• TRY IT:
Transcribe the listing precisely, entry by entry.

● ● ●

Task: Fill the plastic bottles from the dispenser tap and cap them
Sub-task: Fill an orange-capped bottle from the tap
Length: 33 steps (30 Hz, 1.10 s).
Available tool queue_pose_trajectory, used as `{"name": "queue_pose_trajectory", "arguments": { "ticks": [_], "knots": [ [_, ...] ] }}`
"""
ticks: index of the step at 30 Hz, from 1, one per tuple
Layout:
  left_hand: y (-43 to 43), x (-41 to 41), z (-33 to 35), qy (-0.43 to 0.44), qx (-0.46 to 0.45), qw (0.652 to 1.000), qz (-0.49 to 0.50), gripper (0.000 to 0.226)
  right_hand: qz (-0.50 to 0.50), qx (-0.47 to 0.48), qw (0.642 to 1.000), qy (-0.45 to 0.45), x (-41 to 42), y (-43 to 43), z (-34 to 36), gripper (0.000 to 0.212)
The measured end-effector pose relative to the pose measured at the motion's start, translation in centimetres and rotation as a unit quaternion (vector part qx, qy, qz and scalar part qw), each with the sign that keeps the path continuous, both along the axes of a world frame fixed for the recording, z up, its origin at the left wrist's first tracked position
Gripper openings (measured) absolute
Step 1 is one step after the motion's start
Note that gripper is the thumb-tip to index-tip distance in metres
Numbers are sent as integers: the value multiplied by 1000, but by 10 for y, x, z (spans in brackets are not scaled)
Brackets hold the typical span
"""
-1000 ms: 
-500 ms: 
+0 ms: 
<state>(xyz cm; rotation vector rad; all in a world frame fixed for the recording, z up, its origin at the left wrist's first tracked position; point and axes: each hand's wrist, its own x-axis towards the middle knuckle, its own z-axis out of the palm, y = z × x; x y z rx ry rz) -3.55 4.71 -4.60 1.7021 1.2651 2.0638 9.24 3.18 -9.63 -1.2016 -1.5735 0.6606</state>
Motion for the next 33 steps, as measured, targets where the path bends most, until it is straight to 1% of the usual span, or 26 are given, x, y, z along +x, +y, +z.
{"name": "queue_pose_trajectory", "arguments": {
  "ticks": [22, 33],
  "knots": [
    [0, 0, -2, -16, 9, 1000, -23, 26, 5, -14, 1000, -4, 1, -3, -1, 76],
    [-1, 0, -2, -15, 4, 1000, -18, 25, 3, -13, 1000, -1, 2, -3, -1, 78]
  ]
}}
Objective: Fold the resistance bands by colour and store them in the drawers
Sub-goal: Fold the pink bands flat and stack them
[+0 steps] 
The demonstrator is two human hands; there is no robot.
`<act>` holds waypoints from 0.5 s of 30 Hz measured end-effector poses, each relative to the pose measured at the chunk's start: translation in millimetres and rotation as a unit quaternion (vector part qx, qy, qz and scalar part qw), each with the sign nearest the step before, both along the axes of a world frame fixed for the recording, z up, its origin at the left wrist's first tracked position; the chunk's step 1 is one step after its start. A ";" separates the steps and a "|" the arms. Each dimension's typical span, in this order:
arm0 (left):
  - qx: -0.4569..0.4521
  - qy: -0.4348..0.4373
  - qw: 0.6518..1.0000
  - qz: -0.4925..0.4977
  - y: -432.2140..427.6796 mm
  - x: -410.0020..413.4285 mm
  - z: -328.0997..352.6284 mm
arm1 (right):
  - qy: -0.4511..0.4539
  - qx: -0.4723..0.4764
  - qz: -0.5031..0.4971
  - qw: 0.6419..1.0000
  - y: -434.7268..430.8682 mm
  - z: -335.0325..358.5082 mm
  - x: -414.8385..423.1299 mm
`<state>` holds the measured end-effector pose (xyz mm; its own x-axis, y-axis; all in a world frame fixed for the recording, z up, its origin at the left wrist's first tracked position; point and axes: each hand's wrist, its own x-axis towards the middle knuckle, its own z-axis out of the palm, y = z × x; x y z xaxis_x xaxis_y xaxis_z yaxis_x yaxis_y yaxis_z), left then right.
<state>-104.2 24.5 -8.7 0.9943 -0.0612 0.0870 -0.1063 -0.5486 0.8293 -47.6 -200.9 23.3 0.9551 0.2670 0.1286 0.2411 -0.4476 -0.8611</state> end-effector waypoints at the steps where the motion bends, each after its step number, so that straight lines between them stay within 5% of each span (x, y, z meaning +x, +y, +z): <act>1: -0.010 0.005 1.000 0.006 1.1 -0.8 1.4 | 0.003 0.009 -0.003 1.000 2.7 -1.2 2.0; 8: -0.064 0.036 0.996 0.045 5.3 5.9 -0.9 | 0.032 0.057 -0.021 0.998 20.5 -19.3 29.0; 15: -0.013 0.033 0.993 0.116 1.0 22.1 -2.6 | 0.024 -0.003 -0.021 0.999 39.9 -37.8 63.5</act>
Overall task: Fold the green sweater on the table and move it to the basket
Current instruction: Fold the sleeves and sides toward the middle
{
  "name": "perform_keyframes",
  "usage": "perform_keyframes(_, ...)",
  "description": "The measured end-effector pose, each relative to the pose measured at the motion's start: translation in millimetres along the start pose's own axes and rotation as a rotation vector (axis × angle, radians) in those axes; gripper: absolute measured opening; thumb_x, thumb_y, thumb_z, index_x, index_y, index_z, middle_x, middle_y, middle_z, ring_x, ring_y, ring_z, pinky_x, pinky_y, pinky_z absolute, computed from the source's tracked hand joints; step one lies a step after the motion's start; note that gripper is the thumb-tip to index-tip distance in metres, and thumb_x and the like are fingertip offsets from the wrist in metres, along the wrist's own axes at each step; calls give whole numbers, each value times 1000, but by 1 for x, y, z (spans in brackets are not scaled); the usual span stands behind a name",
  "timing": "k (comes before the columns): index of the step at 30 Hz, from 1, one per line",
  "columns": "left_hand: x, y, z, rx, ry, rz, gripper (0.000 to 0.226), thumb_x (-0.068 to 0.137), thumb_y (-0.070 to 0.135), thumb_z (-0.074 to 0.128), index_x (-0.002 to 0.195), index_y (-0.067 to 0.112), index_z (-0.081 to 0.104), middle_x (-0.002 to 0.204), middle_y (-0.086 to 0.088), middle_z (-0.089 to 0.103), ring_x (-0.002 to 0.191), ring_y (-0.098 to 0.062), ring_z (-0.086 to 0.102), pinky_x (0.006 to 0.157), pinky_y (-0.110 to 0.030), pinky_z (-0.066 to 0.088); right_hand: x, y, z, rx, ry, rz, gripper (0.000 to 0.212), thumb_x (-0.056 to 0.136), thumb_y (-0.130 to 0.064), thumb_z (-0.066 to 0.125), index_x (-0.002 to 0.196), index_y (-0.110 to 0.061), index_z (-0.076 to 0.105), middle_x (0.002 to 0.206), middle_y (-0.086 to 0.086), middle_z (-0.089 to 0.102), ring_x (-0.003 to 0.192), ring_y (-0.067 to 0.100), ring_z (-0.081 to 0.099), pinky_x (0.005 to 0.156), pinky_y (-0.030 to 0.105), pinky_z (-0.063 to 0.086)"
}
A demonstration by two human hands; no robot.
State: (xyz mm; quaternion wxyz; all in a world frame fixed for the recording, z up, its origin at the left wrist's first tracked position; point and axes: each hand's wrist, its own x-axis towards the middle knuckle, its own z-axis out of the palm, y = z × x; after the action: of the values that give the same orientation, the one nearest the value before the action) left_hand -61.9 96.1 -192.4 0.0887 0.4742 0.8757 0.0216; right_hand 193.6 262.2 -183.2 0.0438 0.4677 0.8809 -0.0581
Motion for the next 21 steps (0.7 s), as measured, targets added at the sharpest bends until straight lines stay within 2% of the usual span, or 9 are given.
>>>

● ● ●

• OUTPUT FOR THIS TASK:
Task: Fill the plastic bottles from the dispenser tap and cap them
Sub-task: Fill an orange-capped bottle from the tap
Length: 33 steps (30 Hz, 1.10 s).
Available tool queue_pose_trajectory, used as `{"name": "queue_pose_trajectory", "arguments": { "ticks": [_], "knots": [ [_, ...] ] }}`
"""
ticks: index of the step at 30 Hz, from 1, one per tuple
Layout:
  left_hand: y (-43 to 43), x (-41 to 41), z (-33 to 35), qy (-0.43 to 0.44), qx (-0.46 to 0.45), qw (0.652 to 1.000), qz (-0.49 to 0.50), gripper (0.000 to 0.226)
  right_hand: qz (-0.50 to 0.50), qx (-0.47 to 0.48), qw (0.642 to 1.000), qy (-0.45 to 0.45), x (-41 to 42), y (-43 to 43), z (-34 to 36), gripper (0.000 to 0.212)
The measured end-effector pose relative to the pose measured at the motion's start, translation in centimetres and rotation as a unit quaternion (vector part qx, qy, qz and scalar part qw), each with the sign that keeps the path continuous, both along the axes of a world frame fixed for the recording, z up, its origin at the left wrist's first tracked position
Gripper openings (measured) absolute
Step 1 is one step after the motion's start
Note that gripper is the thumb-tip to index-tip distance in metres
Numbers are sent as integers: the value multiplied by 1000, but by 10 for y, x, z (spans in brackets are not scaled)
Brackets hold the typical span
"""
-1000 ms: 
-500 ms: 
+0 ms: 
<state>(xyz cm; rotation vector rad; all in a world frame fixed for the recording, z up, its origin at the left wrist's first tracked position; point and axes: each hand's wrist, its own x-axis towards the middle knuckle, its own z-axis out of the palm, y = z × x; x y z rx ry rz) -3.55 4.71 -4.60 1.7021 1.2651 2.0638 9.24 3.18 -9.63 -1.2016 -1.5735 0.6606</state>
Motion for the next 33 steps, as measured, targets where the path bends most, until it is straight to 1% of the usual span, or 26 are given, x, y, z along +x, +y, +z.
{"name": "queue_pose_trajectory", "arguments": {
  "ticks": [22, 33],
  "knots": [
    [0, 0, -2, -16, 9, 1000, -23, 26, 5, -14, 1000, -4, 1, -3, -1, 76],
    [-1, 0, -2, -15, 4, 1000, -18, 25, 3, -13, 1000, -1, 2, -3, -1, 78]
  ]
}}
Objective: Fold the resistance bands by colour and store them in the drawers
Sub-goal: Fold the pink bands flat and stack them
[+0 steps] 
The demonstrator is two human hands; there is no robot.
`<act>` holds waypoints from 0.5 s of 30 Hz measured end-effector poses, each relative to the pose measured at the chunk's start: translation in millimetres and rotation as a unit quaternion (vector part qx, qy, qz and scalar part qw), each with the sign nearest the step before, both along the axes of a world frame fixed for the recording, z up, its origin at the left wrist's first tracked position; the chunk's step 1 is one step after its start. A ";" separates the steps and a "|" the arms. Each dimension's typical span, in this order:
arm0 (left):
  - qx: -0.4569..0.4521
  - qy: -0.4348..0.4373
  - qw: 0.6518..1.0000
  - qz: -0.4925..0.4977
  - y: -432.2140..427.6796 mm
  - x: -410.0020..413.4285 mm
  - z: -328.0997..352.6284 mm
arm1 (right):
  - qy: -0.4511..0.4539
  - qx: -0.4723..0.4764
  - qz: -0.5031..0.4971
  - qw: 0.6419..1.0000
  - y: -434.7268..430.8682 mm
  - z: -335.0325..358.5082 mm
  - x: -414.8385..423.1299 mm
`<state>` holds the measured end-effector pose (xyz mm; its own x-axis, y-axis; all in a world frame fixed for the recording, z up, its origin at the left wrist's first tracked position; point and axes: each hand's wrist, its own x-axis towards the middle knuckle, its own z-axis out of the palm, y = z × x; x y z xaxis_x xaxis_y xaxis_z yaxis_x yaxis_y yaxis_z), left then right.
<state>-104.2 24.5 -8.7 0.9943 -0.0612 0.0870 -0.1063 -0.5486 0.8293 -47.6 -200.9 23.3 0.9551 0.2670 0.1286 0.2411 -0.4476 -0.8611</state> end-effector waypoints at the steps where the motion bends, each after its step number, so that straight lines between them stay within 5% of each span (x, y, z meaning +x, +y, +z): <act>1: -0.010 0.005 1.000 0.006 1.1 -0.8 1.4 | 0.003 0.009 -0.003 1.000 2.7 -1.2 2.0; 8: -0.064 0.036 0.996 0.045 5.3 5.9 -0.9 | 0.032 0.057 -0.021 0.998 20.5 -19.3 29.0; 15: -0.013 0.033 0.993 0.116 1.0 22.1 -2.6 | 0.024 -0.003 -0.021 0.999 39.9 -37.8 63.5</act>
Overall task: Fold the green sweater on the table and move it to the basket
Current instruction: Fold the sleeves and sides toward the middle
{
  "name": "perform_keyframes",
  "usage": "perform_keyframes(_, ...)",
  "description": "The measured end-effector pose, each relative to the pose measured at the motion's start: translation in millimetres along the start pose's own axes and rotation as a rotation vector (axis × angle, radians) in those axes; gripper: absolute measured opening; thumb_x, thumb_y, thumb_z, index_x, index_y, index_z, middle_x, middle_y, middle_z, ring_x, ring_y, ring_z, pinky_x, pinky_y, pinky_z absolute, computed from the source's tracked hand joints; step one lies a step after the motion's start; note that gripper is the thumb-tip to index-tip distance in metres, and thumb_x and the like are fingertip offsets from the wrist in metres, along the wrist's own axes at each step; calls give whole numbers, each value times 1000, but by 1 for x, y, z (spans in brackets are not scaled); the usual span stands behind a name",
  "timing": "k (comes before the columns): index of the step at 30 Hz, from 1, one per line",
  "columns": "left_hand: x, y, z, rx, ry, rz, gripper (0.000 to 0.226), thumb_x (-0.068 to 0.137), thumb_y (-0.070 to 0.135), thumb_z (-0.074 to 0.128), index_x (-0.002 to 0.195), index_y (-0.067 to 0.112), index_z (-0.081 to 0.104), middle_x (-0.002 to 0.204), middle_y (-0.086 to 0.088), middle_z (-0.089 to 0.103), ring_x (-0.002 to 0.191), ring_y (-0.098 to 0.062), ring_z (-0.086 to 0.102), pinky_x (0.006 to 0.157), pinky_y (-0.110 to 0.030), pinky_z (-0.066 to 0.088); right_hand: x, y, z, rx, ry, rz, gripper (0.000 to 0.212), thumb_x (-0.056 to 0.136), thumb_y (-0.130 to 0.064), thumb_z (-0.066 to 0.125), index_x (-0.002 to 0.196), index_y (-0.110 to 0.061), index_z (-0.076 to 0.105), middle_x (0.002 to 0.206), middle_y (-0.086 to 0.086), middle_z (-0.089 to 0.102), ring_x (-0.003 to 0.192), ring_y (-0.067 to 0.100), ring_z (-0.081 to 0.099), pinky_x (0.005 to 0.156), pinky_y (-0.030 to 0.105), pinky_z (-0.063 to 0.086)"
}
A demonstration by two human hands; no robot.
State: (xyz mm; quaternion wxyz; all in a world frame fixed for the recording, z up, its origin at the left wrist's first tracked position; point and axes: each hand's wrist, its own x-axis towards the middle knuckle, its own z-axis out of the palm, y = z × x; after the action: of the values that give the same orientation, the one nearest the value before the action) left_hand -61.9 96.1 -192.4 0.0887 0.4742 0.8757 0.0216; right_hand 193.6 262.2 -183.2 0.0438 0.4677 0.8809 -0.0581
Motion for the next 21 steps (0.7 s), as measured, targets added at the sharpest bends until straight lines stay within 2% of the usual span, or 9 are given.
>>>

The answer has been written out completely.